Given information:

------

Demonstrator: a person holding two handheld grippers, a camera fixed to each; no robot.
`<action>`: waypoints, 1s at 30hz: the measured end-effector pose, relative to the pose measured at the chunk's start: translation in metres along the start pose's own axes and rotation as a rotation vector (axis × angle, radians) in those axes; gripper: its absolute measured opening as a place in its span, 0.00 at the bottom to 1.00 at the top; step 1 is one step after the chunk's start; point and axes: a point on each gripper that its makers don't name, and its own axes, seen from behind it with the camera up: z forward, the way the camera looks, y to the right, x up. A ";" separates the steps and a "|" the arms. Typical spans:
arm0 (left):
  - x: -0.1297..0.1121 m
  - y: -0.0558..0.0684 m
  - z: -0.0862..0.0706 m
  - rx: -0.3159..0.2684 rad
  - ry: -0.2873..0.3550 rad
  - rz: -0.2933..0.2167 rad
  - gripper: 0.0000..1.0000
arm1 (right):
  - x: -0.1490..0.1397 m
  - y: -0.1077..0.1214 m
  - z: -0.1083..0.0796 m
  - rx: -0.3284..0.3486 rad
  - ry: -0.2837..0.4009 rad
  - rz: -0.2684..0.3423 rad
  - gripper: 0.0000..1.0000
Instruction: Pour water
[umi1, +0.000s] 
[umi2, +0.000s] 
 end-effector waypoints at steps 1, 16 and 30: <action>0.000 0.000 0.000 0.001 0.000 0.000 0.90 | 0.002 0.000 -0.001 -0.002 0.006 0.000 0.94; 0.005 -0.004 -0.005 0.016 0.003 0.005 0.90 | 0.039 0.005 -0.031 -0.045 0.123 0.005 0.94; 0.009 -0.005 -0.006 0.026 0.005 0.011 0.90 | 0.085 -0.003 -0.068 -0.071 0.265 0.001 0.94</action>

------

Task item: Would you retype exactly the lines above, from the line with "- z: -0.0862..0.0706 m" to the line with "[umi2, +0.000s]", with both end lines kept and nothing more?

Answer to the exercise:
  - z: -0.0862..0.0706 m
  - rx: -0.3159..0.2684 rad
  - ry: -0.2873..0.3550 rad
  - rz: -0.2933..0.2167 rad
  - gripper: 0.0000..1.0000
arm1 (right):
  - x: -0.1490..0.1397 m
  - y: -0.1077..0.1214 m
  - z: -0.1083..0.0796 m
  - rx: -0.3284..0.3486 rad
  - ry: -0.2837..0.4009 rad
  - rz: -0.2684..0.3423 rad
  - gripper: 0.0000..1.0000
Instruction: Pour water
[umi1, +0.000s] 
[umi2, +0.000s] 

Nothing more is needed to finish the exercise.